Benchmarks
Find out how fast IdeaFIX can run
Methodology
There are so many ways to benchmark a network application but the best is to focus on a realistic scenario and make sure that numbers are comparable across similar products. The focus of a trading application is on response times or end-to-end latency.
The method we used involves writing a client that sends one order (NewSingleOrder type 35=D) and receives 2 execution reports (type 35=8), one acknowledgement and one fill report. After which, another new single order is sent until the timer expires. Server and client are running on the same host.
It’s a simple but realistic ping-pong setup that is suitable for capturing all sources of latencies.

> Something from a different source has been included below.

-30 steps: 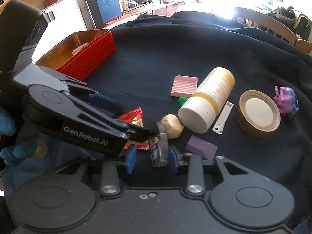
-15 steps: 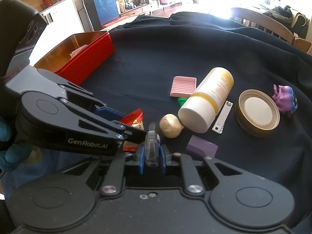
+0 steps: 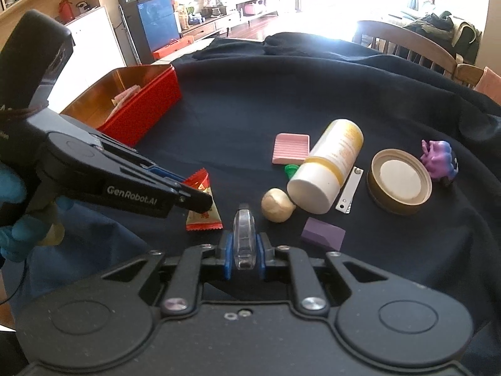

It allows a platform-neutral comparison between FIX engines.
An analysis script then process the message history to estimate the mean round trip time (RTT), its distribution, standard deviation and percentiles using a bootstrap method.
The SDK contains a benchmark folder with 2 scripts one for QuickFIX/J and one for IdeaFIX. With them, users can reproduce performance numbers on their environment before moving forward.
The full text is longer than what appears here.